Date: 2010-10-17 23:56:02
Message-ID: AANLkTi=i9G+5aVqvfnbB2RKGL4Rtfnh_PRN_aZOCu2te@mail.gmail.com
Views: Raw Message | Whole Thread | Download mbox | Resend email
Lists: pgsql-general

On 18 October 2010 00:33, Tim Uckun <timuckun(at)gmail(dot)com> wrote:
> Is there a way to select the top 10% of the values from a column?
>
> For example the top 10% best selling items where number of sales is a column.
>

That is a bit problematic because it necessitates knowing the number
of rows total, and slow counting is an idiosyncrasy of postgres.

http://wiki.postgresql.org/wiki/Slow_Counting

To get the top 10%:

SELECT * FROM table LIMIT(SELECT (COUNT(*) * 0.1)::integer FROM table)

--
Regards,
Peter Geoghegan


From: Tim Uckun <timuckun(at)gmail(dot)com>
To: Darren Duncan <darren(at)darrenduncan(dot)net>
Cc: pgsql-general <pgsql-general(at)postgresql(dot)org>
Subject: Re: Selecting top N percent of records.
Date: 2010-10-18 00:03:29
Message-ID: AANLkTikznm=5rqtNZ1QH9k3yYtmfv6Cn3puwRuNzT_cK@mail.gmail.com
Views: Raw Message | Whole Thread | Download mbox | Resend email
Lists: pgsql-general

On Mon, Oct 18, 2010 at 12:53 PM, Darren Duncan <darren(at)darrenduncan(dot)net> wrote:
> Tim Uckun wrote:
>>
>> Is there a way to select the top 10% of the values from a column?
>>
>> For example the top 10% best selling items where number of sales is a
>> column.
>
> The top 10% would be a variable number of records.  Is that what you want,
> or would you rather, say, just see the top N items?

Yes this is what I want.

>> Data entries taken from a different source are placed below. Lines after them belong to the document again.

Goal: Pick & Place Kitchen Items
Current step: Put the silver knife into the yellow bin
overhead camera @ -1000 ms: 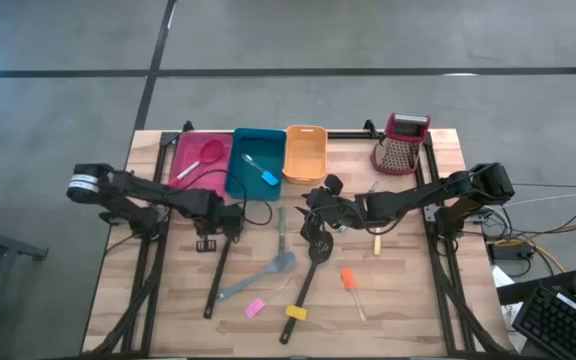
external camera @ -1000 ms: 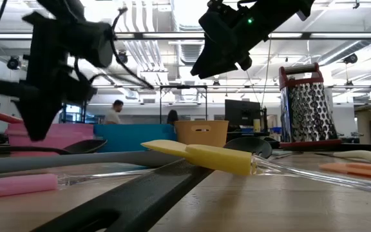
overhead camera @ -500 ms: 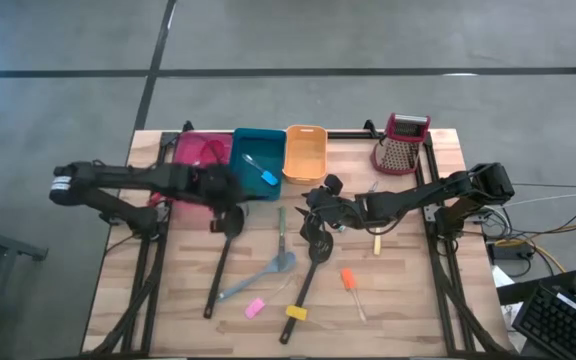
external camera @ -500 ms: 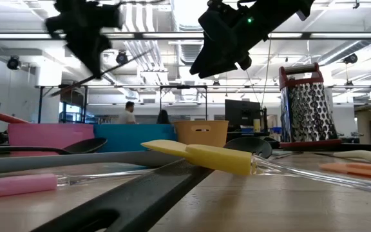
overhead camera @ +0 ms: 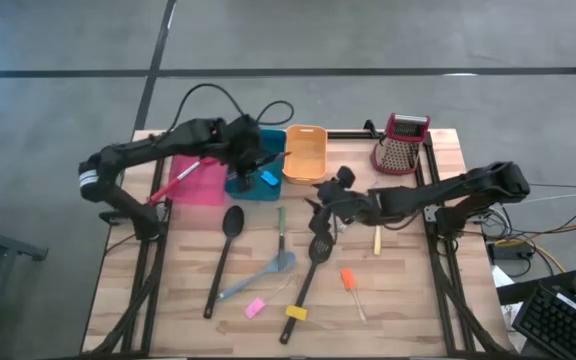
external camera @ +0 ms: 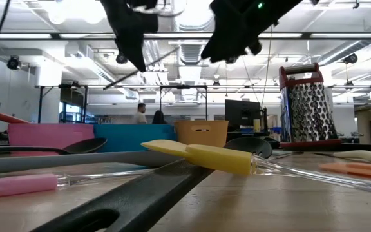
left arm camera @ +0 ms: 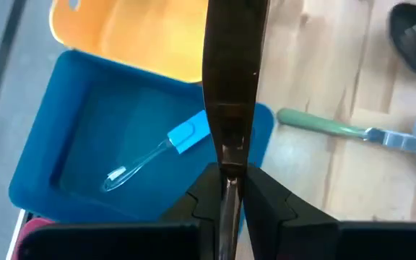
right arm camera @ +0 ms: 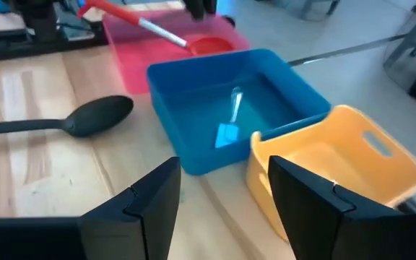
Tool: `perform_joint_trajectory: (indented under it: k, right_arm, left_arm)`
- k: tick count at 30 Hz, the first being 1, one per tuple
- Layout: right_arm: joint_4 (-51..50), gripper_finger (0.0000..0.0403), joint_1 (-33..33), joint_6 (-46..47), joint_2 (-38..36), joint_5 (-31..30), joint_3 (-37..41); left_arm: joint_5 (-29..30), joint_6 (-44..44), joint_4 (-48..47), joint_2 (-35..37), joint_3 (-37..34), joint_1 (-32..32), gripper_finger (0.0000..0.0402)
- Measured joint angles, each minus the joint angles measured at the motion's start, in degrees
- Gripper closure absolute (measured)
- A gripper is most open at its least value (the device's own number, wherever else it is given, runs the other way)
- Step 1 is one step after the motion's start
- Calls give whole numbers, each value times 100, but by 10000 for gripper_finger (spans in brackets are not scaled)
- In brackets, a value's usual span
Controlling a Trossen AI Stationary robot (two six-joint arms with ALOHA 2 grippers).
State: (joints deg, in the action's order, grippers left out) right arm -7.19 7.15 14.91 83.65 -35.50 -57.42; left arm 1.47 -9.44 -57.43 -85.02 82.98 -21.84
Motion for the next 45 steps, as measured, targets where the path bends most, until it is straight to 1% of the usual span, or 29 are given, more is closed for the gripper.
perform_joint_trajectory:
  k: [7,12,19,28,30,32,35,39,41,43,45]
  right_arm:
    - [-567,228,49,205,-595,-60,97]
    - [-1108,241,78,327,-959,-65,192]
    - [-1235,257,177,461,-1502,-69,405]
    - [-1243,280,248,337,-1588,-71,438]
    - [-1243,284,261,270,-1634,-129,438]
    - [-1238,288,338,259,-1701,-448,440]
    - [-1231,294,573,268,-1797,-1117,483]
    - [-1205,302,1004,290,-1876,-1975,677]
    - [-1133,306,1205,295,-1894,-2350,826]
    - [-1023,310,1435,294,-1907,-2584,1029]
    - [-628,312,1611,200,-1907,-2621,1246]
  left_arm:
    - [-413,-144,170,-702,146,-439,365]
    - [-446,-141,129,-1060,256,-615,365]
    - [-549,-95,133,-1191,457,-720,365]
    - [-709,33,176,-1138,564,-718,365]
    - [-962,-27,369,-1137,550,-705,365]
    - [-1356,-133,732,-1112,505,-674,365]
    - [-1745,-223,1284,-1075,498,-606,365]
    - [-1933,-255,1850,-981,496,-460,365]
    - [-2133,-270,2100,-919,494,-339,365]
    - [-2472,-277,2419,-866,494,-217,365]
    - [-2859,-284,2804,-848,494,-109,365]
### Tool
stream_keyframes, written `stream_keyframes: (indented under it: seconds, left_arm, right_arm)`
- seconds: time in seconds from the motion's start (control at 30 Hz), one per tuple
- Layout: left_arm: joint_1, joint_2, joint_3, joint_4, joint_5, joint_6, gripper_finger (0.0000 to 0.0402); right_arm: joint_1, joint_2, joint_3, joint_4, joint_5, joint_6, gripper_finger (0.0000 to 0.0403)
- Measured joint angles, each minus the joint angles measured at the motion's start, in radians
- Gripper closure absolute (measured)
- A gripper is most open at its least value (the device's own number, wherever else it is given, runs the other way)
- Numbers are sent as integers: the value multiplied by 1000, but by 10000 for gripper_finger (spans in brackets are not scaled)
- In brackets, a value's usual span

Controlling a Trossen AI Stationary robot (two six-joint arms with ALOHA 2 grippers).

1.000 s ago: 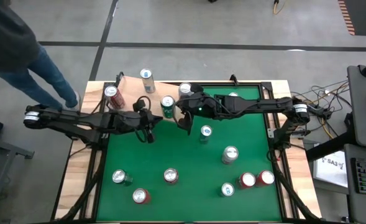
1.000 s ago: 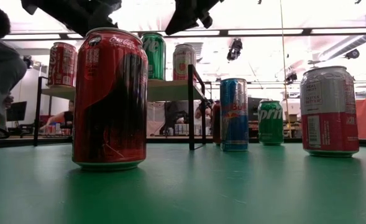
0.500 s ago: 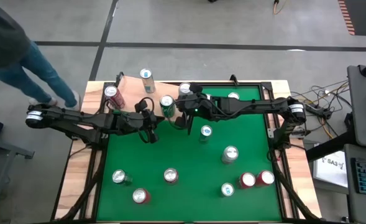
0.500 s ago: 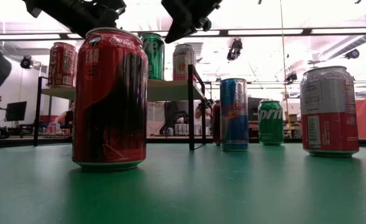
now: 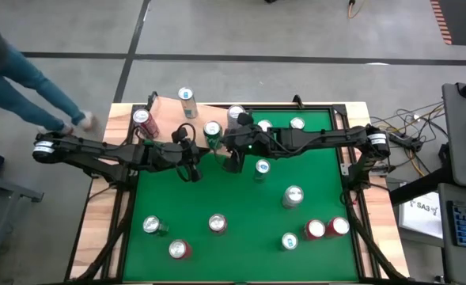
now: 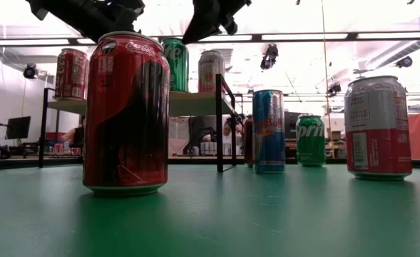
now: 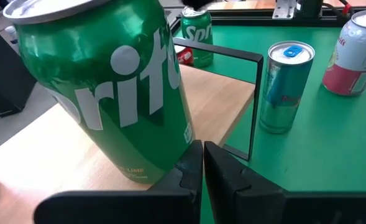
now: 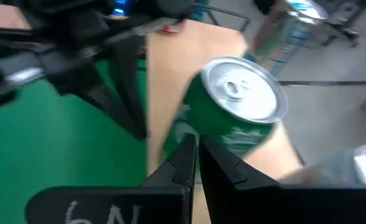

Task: Place canned beverage on shelf
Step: Put the green soda can on the shelf

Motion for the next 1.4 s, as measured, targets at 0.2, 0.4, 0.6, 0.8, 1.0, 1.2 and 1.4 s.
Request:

I don't care how many records I pull up (well
I might want to put a LIMIT on them). I want the top 10%


From: Tim Uckun <timuckun(at)gmail(dot)com>
To: Peter Geoghegan <peter(dot)geoghegan86(at)gmail(dot)com>
Cc: pgsql-general <pgsql-general(at)postgresql(dot)org>
Subject: Re: Selecting top N percent of records.
Date: 2010-10-18 00:06:19
Message-ID: AANLkTimBXwCheGaet+qKdZ_xGJxOUe4zs6KMRMBYeEps@mail.gmail.com
Views: Raw Message | Whole Thread | Download mbox | Resend email
Lists: pgsql-general

> That is a bit problematic because it necessitates knowing the number
> of rows total, and slow counting is an idiosyncrasy of postgres.
>
> http://wiki.postgresql.org/wiki/Slow_Counting
>
> To get the top 10%:
>
> SELECT * FROM table LIMIT(SELECT (COUNT(*) * 0.1)::integer FROM table)

I think I wasn't making myself clear. I don't want the top 10% of the
rows. I want the rows with the top 10% of the values in a column.

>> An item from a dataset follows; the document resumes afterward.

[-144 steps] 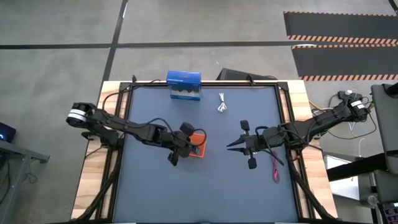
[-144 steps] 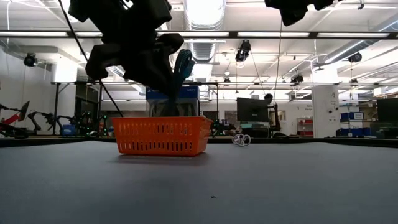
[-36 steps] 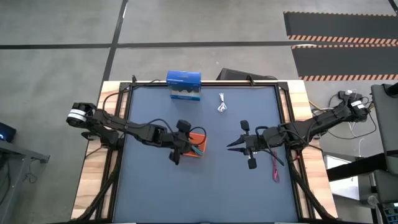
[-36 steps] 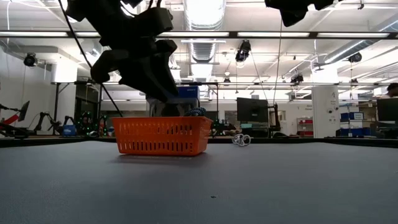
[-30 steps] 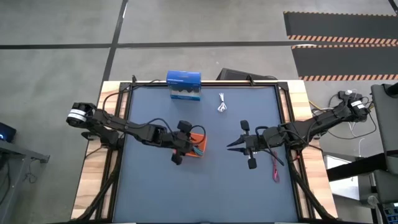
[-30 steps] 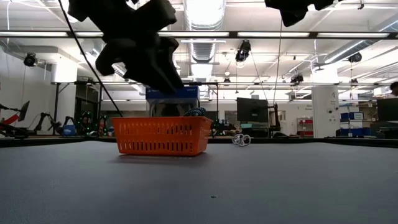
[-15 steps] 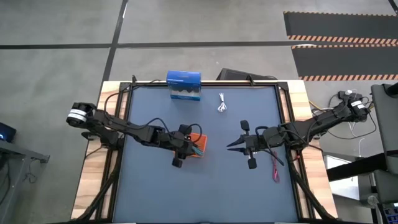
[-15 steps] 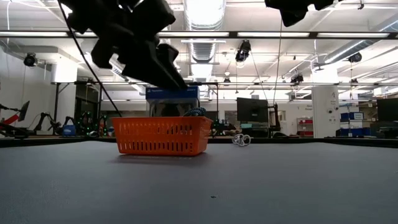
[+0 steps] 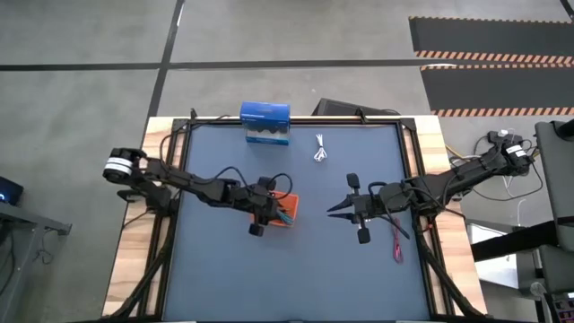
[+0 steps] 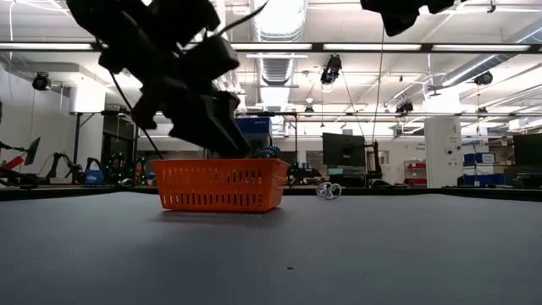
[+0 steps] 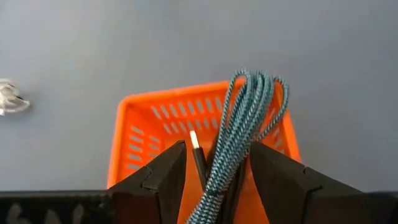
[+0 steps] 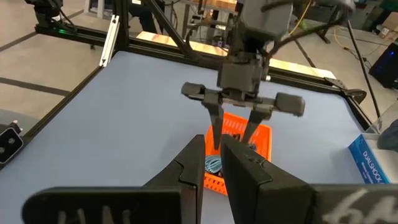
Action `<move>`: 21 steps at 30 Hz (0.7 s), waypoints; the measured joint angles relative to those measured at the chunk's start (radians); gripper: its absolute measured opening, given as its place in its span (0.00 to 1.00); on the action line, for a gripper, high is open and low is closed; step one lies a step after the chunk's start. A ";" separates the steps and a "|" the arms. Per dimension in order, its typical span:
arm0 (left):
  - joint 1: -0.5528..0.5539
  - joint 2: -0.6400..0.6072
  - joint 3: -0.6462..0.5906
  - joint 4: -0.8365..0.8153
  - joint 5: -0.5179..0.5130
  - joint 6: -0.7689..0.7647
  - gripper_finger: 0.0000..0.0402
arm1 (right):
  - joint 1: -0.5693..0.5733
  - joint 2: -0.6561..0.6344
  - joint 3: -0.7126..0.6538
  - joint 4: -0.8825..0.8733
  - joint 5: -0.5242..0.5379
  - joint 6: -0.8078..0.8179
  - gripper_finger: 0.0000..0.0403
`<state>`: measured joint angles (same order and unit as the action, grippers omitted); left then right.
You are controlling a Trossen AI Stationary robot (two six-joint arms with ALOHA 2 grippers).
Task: Pick and place USB-C Cables
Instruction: Put the blue charger cable into the orange bin
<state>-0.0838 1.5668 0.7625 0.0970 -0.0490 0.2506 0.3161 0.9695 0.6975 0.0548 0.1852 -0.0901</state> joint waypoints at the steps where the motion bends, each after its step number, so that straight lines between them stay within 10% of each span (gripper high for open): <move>1: 0.002 0.013 -0.001 0.003 0.004 0.006 0.40 | 0.000 0.000 0.000 0.000 0.000 -0.004 0.11; 10: 0.012 0.056 -0.001 0.017 0.003 0.026 0.39 | 0.000 0.000 0.000 -0.008 0.000 -0.006 0.11; 21: 0.012 0.052 -0.001 0.016 0.000 0.028 0.14 | 0.000 0.000 0.000 -0.008 0.000 -0.005 0.11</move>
<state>-0.0719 1.6188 0.7620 0.1127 -0.0489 0.2783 0.3157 0.9695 0.6979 0.0467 0.1856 -0.0952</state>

In my case there is a very non linear set of values. The lowest value
is 1 and the vast majority of records have a 1 in the column. The
highest value might be in the tens of thousands. I want to pull up
the records that have the top ten percent values.


From: Craig Ringer <craig(at)postnewspapers(dot)com(dot)au>
To: Tim Uckun <timuckun(at)gmail(dot)com>
Cc: Peter Geoghegan <peter(dot)geoghegan86(at)gmail(dot)com>, pgsql-general <pgsql-general(at)postgresql(dot)org>
Subject: Re: Selecting top N percent of records.
Date: 2010-10-18 02:13:17
Message-ID: 4CBBAD3D.9010805@postnewspapers.com.au
Views: Raw Message | Whole Thread | Download mbox | Resend email
Lists: pgsql-general

On 10/18/2010 08:06 AM, Tim Uckun wrote:
>> That is a bit problematic because it necessitates knowing the number
>> of rows total, and slow counting is an idiosyncrasy of postgres.
>>
>> http://wiki.postgresql.org/wiki/Slow_Counting
>>
>> To get the top 10%:
>>
>> SELECT * FROM table LIMIT(SELECT (COUNT(*) * 0.1)::integer FROM table)
>
>
> I think I wasn't making myself clear. I don't want the top 10% of the
> rows. I want the rows with the top 10% of the values in a column.

OK, so you want a median-style "sort them in descending order and count
down until you've selected the first 10% of rows" approach? In other
words, values in the 90th percentile of the distribution?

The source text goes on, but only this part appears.